---- Task data
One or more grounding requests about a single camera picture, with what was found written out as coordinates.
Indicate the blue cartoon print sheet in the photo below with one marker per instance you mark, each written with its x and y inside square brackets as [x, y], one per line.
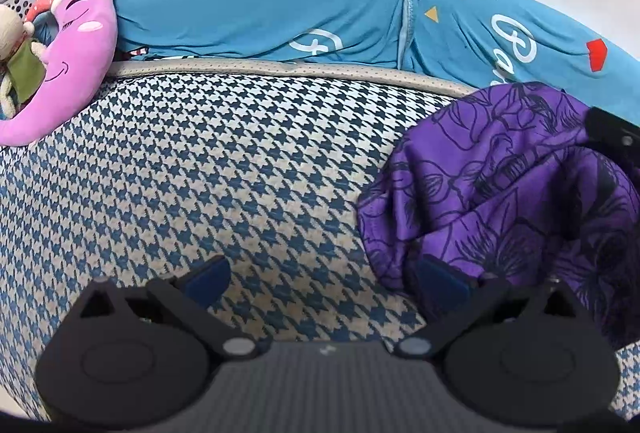
[473, 42]

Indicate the purple floral garment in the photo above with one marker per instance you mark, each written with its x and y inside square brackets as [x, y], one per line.
[505, 182]

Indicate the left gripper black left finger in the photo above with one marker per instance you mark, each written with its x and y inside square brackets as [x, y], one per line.
[187, 299]

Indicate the beige bunny plush toy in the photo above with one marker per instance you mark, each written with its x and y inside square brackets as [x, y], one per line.
[22, 70]

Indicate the pink moon plush pillow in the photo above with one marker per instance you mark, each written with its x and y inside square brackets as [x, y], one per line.
[80, 36]

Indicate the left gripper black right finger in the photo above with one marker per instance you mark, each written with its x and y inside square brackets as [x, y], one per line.
[450, 301]

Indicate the blue houndstooth mattress cover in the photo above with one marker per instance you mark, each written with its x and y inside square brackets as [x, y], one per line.
[171, 167]

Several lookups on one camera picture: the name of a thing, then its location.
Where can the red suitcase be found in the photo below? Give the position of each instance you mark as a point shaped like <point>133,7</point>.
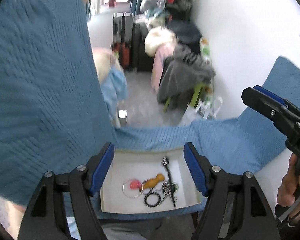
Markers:
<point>122,50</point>

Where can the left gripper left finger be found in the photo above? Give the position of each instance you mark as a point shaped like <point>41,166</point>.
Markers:
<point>45,216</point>

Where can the green plastic stool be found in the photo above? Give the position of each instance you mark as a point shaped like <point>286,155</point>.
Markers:
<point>195,97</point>

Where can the orange gourd pendant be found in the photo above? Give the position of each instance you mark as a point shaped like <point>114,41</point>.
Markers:
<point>151,183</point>

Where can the pink flower hair clip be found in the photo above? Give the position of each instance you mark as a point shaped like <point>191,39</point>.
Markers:
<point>136,185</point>

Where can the cream fluffy blanket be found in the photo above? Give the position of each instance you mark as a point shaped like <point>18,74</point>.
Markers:
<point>156,37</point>

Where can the white tote bag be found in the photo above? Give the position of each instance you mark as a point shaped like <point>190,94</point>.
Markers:
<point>205,110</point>

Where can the black rhinestone hair clip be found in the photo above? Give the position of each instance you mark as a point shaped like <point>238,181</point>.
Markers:
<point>165,163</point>

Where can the green jewelry box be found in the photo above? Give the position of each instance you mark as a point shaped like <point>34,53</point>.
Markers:
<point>116,196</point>

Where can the black suitcase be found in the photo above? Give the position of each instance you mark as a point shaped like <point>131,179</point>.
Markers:
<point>141,62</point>

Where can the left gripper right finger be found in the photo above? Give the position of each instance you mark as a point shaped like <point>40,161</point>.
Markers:
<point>215,184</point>

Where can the person's right hand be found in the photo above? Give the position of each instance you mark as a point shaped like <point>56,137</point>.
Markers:
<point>285,194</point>

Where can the grey fleece blanket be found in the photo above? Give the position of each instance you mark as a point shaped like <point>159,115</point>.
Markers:
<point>182,71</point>

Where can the beige bed quilt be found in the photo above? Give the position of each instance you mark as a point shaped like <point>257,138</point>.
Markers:
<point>104,60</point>

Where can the light blue blanket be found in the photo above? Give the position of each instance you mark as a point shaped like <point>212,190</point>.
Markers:
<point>114,89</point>

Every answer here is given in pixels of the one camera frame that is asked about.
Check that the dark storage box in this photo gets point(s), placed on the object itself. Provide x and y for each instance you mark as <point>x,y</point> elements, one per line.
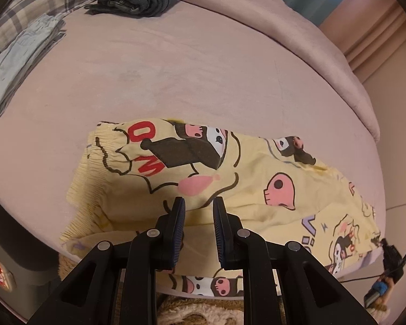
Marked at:
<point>28,269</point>

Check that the yellow cartoon print pants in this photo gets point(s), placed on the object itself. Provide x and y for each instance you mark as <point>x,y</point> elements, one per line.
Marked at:
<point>131,173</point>

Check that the pink curtain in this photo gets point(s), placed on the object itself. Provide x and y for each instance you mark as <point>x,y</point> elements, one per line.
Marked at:
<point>368,33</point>

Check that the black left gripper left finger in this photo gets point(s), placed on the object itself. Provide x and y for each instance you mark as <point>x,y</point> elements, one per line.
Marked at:
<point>117,282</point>

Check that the folded light grey pants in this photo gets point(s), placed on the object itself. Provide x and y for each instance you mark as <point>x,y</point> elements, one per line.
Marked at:
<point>27,49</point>

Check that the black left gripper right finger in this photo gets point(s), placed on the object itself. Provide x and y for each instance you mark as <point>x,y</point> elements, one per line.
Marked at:
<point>283,284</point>

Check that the black device with green light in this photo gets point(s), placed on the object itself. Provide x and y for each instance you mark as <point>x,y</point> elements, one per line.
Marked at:
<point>394,264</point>

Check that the pink duvet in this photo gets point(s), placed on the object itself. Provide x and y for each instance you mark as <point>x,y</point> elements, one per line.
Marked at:
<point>252,66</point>

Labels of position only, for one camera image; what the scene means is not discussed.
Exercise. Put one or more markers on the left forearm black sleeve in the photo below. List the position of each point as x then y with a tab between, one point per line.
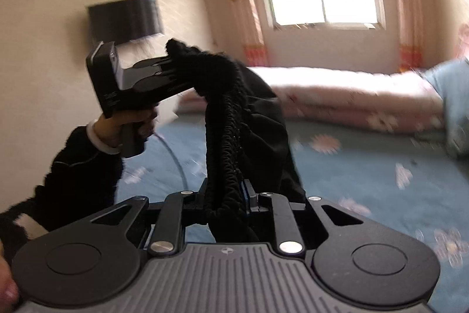
82	181

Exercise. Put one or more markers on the light blue pillow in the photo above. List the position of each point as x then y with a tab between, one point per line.
450	80

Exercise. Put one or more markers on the black pants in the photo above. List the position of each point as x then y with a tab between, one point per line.
246	139

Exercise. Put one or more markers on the black wall television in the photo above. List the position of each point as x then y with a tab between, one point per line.
123	21

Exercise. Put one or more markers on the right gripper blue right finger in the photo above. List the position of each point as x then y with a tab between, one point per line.
256	202

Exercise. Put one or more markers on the blue floral bed sheet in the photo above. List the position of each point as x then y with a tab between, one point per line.
409	185

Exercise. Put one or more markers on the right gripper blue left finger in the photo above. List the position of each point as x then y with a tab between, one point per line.
193	210

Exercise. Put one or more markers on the pink floral rolled quilt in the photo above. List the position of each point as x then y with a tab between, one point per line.
396	103

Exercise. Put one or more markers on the person's left hand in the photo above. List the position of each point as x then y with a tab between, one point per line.
107	133

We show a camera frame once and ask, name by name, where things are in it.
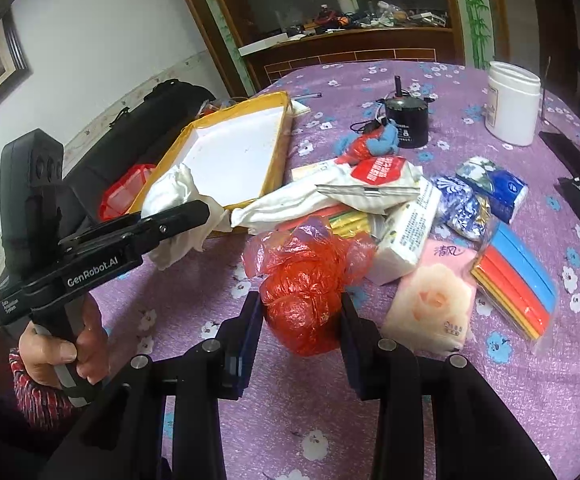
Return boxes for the white cloth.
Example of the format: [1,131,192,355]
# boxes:
[141,162,231,270]

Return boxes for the red plastic bag ball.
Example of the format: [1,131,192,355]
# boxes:
[242,217,377,356]

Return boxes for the person's left hand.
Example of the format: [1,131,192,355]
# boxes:
[19,295,110,389]

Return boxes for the red plastic container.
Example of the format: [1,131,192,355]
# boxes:
[98,164,155,221]

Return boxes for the pink tissue pack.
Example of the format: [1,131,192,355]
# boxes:
[380,240,476,356]

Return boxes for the purple floral tablecloth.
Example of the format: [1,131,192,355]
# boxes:
[89,60,580,480]

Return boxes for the black bag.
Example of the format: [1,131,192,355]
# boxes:
[58,79,215,224]

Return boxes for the yellow-rimmed white tray box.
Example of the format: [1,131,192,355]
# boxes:
[128,91,293,214]

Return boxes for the white cloth bag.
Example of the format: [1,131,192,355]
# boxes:
[230,160,352,234]

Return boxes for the colourful foam strips pack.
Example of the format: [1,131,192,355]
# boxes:
[470,221,558,344]

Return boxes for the red white plastic bag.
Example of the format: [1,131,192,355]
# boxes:
[316,156,424,214]

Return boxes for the blue patterned cloth pouch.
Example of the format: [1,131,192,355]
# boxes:
[431,174,491,242]

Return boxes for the blue white tissue pack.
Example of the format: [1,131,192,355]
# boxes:
[456,156,528,224]

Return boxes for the blue red plush toy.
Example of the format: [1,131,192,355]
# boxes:
[335,122,399,166]

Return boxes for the black cylindrical motor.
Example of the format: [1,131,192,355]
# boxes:
[351,75,434,148]

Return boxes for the wooden cabinet with clutter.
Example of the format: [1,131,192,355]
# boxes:
[185,0,510,93]

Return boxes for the black smartphone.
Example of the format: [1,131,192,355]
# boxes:
[539,131,580,177]

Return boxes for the white plastic jar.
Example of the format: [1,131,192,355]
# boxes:
[485,61,542,146]

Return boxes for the purple eyeglasses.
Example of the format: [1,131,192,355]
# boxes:
[539,55,580,148]

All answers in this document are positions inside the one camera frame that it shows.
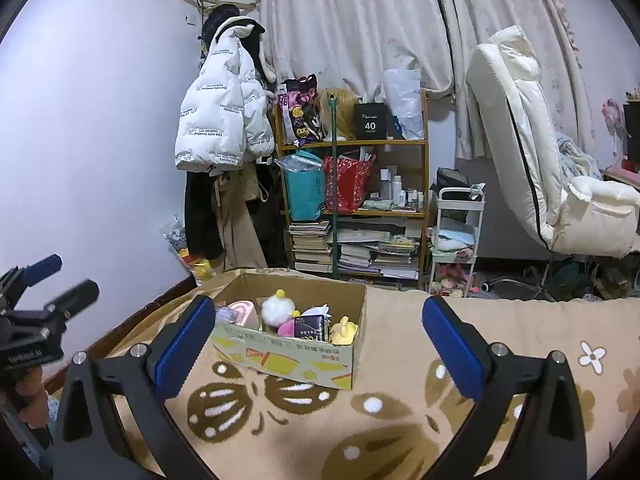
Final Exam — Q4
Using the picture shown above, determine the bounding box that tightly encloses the purple-haired doll plush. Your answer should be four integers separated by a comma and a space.
216, 307, 238, 324

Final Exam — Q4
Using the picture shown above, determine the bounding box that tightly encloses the pink swirl roll plush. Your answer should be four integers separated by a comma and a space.
228, 300, 262, 330

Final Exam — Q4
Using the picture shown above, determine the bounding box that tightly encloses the white fluffy chick plush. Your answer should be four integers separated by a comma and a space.
262, 289, 296, 328

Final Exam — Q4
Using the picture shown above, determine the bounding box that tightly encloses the pink rabbit plush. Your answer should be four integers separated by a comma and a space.
277, 318, 295, 338

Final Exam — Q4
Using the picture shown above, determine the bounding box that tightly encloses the yellow dog plush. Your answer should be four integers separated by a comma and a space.
330, 316, 358, 346

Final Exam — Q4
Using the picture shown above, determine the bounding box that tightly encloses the black and white plush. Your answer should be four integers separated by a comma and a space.
300, 304, 331, 318

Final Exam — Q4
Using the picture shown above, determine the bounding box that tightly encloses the person's left hand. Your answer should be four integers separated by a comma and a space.
16, 366, 49, 429

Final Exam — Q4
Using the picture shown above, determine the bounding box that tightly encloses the plastic bag of toys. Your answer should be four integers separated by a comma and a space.
160, 214, 219, 283

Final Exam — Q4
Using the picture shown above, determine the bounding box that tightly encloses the beige trench coat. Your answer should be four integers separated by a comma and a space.
213, 164, 268, 270

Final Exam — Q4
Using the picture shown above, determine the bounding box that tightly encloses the white rolling cart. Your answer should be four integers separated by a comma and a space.
426, 183, 486, 298

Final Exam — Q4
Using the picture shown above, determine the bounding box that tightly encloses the printed cardboard box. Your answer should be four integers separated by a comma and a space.
212, 269, 366, 390

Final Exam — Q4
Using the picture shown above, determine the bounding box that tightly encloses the white puffer jacket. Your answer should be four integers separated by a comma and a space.
175, 16, 276, 176

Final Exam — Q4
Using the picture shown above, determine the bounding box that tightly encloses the cream reclining chair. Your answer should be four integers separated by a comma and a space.
466, 25, 639, 258

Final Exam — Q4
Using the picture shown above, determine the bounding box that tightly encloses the stack of books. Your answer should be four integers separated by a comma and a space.
288, 220, 333, 274

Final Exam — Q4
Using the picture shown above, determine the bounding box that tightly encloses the teal shopping bag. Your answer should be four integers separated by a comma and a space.
277, 151, 326, 222

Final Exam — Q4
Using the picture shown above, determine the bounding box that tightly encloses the wooden bookshelf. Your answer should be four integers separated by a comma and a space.
274, 89, 428, 284

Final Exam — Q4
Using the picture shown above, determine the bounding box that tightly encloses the red patterned bag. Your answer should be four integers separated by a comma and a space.
323, 155, 373, 214

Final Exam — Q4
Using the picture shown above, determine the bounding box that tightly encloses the green pole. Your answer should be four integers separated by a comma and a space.
328, 93, 338, 278

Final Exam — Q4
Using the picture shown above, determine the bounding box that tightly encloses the blonde wig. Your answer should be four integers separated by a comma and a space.
318, 88, 359, 141

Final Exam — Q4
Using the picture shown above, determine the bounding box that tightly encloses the black box numbered 40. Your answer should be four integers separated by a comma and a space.
354, 103, 387, 140

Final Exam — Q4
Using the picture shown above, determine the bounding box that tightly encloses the floral beige curtain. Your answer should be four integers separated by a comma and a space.
254, 0, 596, 159

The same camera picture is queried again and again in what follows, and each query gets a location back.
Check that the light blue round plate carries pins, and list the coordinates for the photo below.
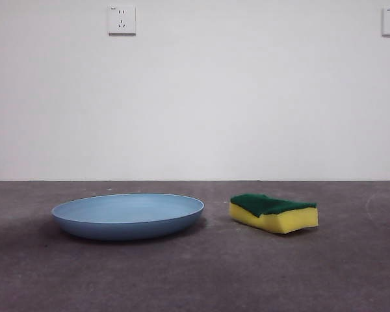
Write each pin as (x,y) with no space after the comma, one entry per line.
(126,217)

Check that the yellow sponge with green pad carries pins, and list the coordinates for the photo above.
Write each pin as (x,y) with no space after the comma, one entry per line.
(286,222)

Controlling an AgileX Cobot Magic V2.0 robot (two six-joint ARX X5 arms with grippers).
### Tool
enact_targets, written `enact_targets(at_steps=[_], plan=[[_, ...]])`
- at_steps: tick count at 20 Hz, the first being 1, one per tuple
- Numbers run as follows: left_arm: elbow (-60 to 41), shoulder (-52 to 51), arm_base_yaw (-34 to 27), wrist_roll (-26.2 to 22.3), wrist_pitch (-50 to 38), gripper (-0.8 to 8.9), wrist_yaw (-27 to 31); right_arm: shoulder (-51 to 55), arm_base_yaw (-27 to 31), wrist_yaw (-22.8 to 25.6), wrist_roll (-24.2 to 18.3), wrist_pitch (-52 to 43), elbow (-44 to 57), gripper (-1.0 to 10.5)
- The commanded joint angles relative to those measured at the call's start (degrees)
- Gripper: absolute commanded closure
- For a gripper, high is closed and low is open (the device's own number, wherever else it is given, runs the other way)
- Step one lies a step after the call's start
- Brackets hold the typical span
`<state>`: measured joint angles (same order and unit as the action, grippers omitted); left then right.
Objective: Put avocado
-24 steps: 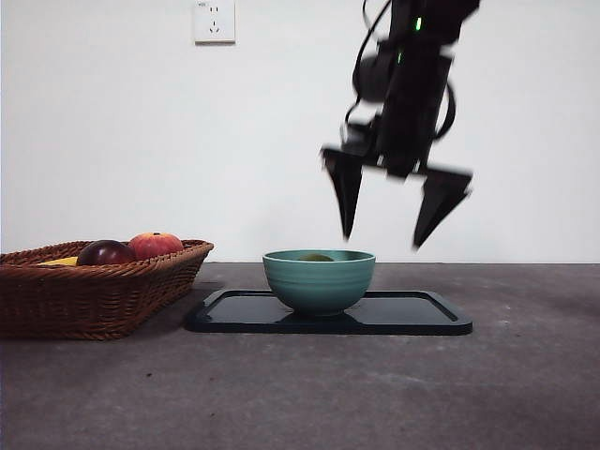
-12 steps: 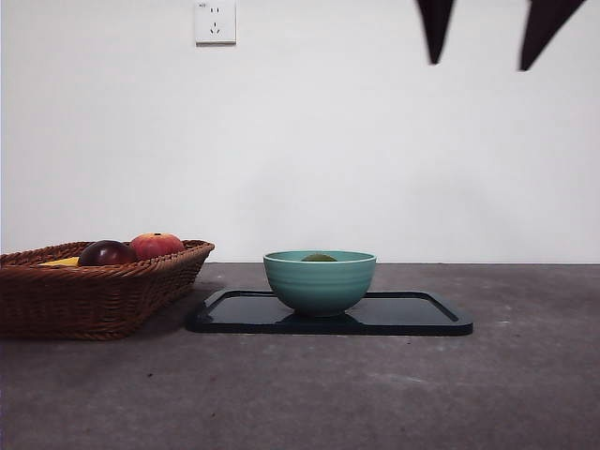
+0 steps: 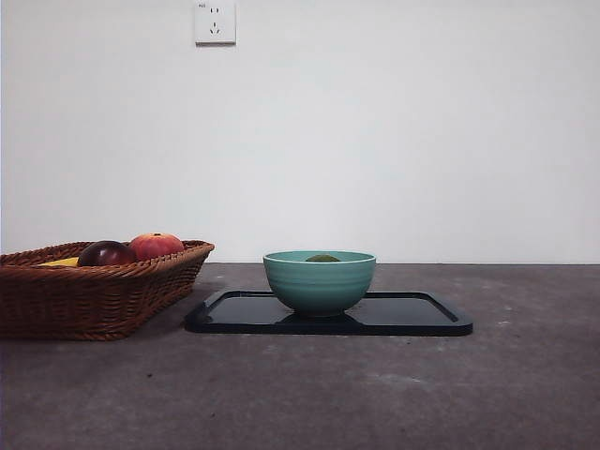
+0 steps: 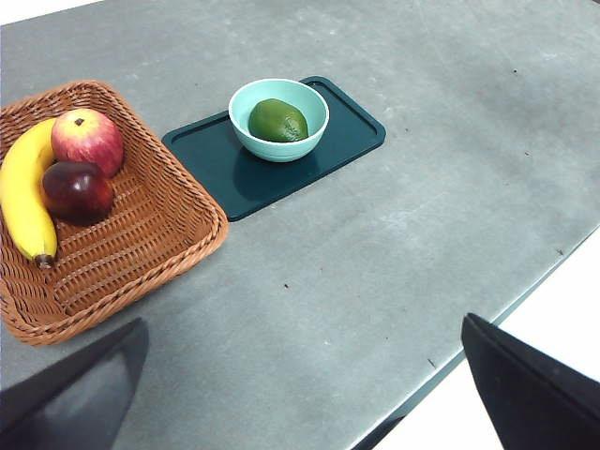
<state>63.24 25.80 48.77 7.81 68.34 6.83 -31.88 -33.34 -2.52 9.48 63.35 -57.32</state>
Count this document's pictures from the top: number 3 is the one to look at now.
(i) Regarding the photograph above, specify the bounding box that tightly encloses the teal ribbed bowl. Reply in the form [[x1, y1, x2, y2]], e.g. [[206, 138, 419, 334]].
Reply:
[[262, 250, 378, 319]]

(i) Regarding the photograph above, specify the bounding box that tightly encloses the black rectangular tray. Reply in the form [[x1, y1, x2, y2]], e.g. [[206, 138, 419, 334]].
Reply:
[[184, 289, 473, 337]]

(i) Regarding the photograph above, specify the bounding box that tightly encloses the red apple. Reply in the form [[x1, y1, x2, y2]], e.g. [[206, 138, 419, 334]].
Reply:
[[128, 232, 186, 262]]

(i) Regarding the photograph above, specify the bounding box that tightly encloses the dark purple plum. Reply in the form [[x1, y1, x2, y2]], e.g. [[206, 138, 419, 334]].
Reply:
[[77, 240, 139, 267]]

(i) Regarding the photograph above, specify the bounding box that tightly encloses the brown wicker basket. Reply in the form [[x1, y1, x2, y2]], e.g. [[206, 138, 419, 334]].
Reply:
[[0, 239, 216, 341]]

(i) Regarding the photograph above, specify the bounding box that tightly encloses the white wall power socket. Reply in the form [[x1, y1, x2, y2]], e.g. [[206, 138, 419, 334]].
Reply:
--------
#### [Exercise aim]
Without any picture, return exactly the lines of the records above from the first through the line that contains "<point>195,97</point>".

#### [The answer]
One or more grounding requests about a single camera picture, with what was found written out as coordinates.
Indicate the blue cartoon print sheet in the photo below with one marker per instance you mark, each written with its x and y inside square brackets as [x, y], one per line.
[473, 42]

Indicate the purple floral garment in the photo above with one marker per instance you mark, each written with its x and y inside square brackets as [x, y], one per line.
[505, 182]

Indicate the left gripper black left finger in the photo above with one marker per instance you mark, each written with its x and y inside square brackets as [x, y], one per line.
[187, 299]

Indicate the beige bunny plush toy in the photo above with one marker per instance you mark, each written with its x and y inside square brackets as [x, y], one per line.
[22, 70]

Indicate the pink moon plush pillow in the photo above with one marker per instance you mark, each written with its x and y inside square brackets as [x, y], one per line.
[80, 36]

Indicate the left gripper black right finger in the photo above with one marker per instance you mark, each written with its x and y inside square brackets as [x, y], one per line.
[450, 301]

Indicate the blue houndstooth mattress cover in the photo above with one marker per instance you mark, each written with its x and y inside square brackets as [x, y], one per line.
[171, 167]

Several lookups on one camera picture: the name of a thing, then its location.
Where can the red suitcase be found in the photo below? Give the position of each instance you mark as a point shaped like <point>133,7</point>.
Markers:
<point>122,50</point>

Where can the left gripper left finger be found in the photo above? Give the position of each instance you mark as a point shaped like <point>41,166</point>.
Markers:
<point>45,216</point>

Where can the green plastic stool be found in the photo above? Give the position of each instance you mark as a point shaped like <point>286,155</point>.
Markers:
<point>195,97</point>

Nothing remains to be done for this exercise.